The value of pre-chemotherapy risk stratification may ultimately lie in the identification of patients who do not exhibit high-risk features on initial clinical staging and may therefore not benefit from NAC. Despite the inherent risk of upstaging, these patients still have better survival outcomes. While clinical staging will continue to be important in the initial evaluation of patients with bladder cancer, there is a growing body of evidence that molecular phenotyping may be helpful in the assessment of potential chemotherapy response. DNA-repair genes such as ERCC1 and ERCC2 have been reported to be associated with response to cisplatin [30, 31]. Gene-expression profiling will likely receive more attention in the future for patient-specific risk stratification [32]. Plimack et al. have reported that alterations in DNA repair genes (ATM, RB1, and FANCC) appear to be associated with pT0 rates and OS in patients with muscle invasive bladder cancer who receive cisplatin-based NAC [33]. SWOG S1314 is designed to validate the COXEN score as a predictor of pT0 response to cisplatin-based NAC (NCT-02177695).

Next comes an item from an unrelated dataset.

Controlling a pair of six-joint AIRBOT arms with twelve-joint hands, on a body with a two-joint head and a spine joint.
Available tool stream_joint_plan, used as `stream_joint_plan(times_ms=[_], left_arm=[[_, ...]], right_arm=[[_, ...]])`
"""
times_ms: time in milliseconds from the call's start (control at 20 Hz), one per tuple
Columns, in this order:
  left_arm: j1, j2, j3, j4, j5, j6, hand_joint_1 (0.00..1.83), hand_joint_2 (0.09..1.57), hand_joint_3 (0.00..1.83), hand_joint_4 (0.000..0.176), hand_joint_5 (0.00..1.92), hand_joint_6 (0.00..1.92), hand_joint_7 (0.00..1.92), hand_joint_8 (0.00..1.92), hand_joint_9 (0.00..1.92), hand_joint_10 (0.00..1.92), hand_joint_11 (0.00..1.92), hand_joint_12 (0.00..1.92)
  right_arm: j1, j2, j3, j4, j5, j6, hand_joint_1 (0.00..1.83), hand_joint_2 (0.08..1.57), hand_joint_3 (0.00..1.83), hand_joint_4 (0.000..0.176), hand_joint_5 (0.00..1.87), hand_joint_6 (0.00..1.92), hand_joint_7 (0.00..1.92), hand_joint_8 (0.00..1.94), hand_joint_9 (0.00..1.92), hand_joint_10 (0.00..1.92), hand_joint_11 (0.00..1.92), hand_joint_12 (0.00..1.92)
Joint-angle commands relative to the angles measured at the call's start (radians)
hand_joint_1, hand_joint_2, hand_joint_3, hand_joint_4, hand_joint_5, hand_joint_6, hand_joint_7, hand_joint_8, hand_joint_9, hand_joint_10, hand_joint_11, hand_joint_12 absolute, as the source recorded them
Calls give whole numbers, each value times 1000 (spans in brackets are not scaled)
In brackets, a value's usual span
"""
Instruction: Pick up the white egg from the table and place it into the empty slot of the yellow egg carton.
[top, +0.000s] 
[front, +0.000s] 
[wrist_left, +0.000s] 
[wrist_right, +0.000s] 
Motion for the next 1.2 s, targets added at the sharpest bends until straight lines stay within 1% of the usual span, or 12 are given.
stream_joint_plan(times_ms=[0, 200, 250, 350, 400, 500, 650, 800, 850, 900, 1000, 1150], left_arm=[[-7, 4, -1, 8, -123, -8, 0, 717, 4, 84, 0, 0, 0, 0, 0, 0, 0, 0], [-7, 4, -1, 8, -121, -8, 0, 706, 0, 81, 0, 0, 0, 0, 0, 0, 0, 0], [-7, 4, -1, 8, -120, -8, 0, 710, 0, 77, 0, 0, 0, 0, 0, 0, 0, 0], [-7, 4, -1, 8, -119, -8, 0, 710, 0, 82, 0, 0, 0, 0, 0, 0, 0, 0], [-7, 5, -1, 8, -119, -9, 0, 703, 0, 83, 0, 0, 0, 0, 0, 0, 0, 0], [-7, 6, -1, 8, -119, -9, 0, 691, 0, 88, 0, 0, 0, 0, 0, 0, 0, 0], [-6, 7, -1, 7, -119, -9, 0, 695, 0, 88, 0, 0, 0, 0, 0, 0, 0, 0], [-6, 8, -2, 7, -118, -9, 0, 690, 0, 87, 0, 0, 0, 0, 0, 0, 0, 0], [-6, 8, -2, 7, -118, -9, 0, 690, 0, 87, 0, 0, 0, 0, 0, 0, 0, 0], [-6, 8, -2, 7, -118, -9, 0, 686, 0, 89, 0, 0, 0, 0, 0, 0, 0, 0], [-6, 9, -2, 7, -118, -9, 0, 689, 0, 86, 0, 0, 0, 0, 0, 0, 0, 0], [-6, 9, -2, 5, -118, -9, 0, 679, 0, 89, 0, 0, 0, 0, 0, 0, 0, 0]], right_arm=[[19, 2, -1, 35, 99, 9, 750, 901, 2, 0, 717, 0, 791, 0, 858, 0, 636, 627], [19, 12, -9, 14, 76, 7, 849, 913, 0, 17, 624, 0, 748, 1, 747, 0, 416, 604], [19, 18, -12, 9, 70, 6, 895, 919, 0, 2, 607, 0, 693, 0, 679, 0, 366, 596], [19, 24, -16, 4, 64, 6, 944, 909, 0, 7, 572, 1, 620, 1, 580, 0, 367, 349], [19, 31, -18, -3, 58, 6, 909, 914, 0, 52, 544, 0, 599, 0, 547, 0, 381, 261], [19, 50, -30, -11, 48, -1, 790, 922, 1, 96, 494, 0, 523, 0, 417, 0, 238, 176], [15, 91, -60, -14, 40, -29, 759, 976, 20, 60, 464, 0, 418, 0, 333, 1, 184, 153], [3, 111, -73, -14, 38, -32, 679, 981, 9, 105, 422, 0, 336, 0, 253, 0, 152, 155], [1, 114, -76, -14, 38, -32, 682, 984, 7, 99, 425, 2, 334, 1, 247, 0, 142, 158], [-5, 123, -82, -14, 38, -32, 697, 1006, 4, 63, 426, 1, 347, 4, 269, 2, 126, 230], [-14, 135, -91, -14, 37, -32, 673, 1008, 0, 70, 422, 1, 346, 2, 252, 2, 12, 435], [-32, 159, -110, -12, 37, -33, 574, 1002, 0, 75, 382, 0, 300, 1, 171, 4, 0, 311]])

Our study has important limitations. It is a retrospective analysis of data from a single surgeon and two institutions. There was no prospective data collection specifically addressing the risk criteria discussed in the paper. Most important, the number of patients, especially in the cohort of patients receiving NAC, was rather small, limiting the power of the survival analyses.

CONCLUSIONS

We observed improved CSS and OS in patients classified as low risk compared to high risk in the patients who did not receive NAC. NAC was associated with a 1.2 times odds of post-RC risk down-classification due to a higher conversion rate from high to low risk among patients treated with NAC compared to patients treated with RC alone. Whether a risk-stratified approach to NAC utilization is appropriate and oncologically safe requires prospective validation.

CONFLICT OF INTEREST

The authors declare no conflict of interest.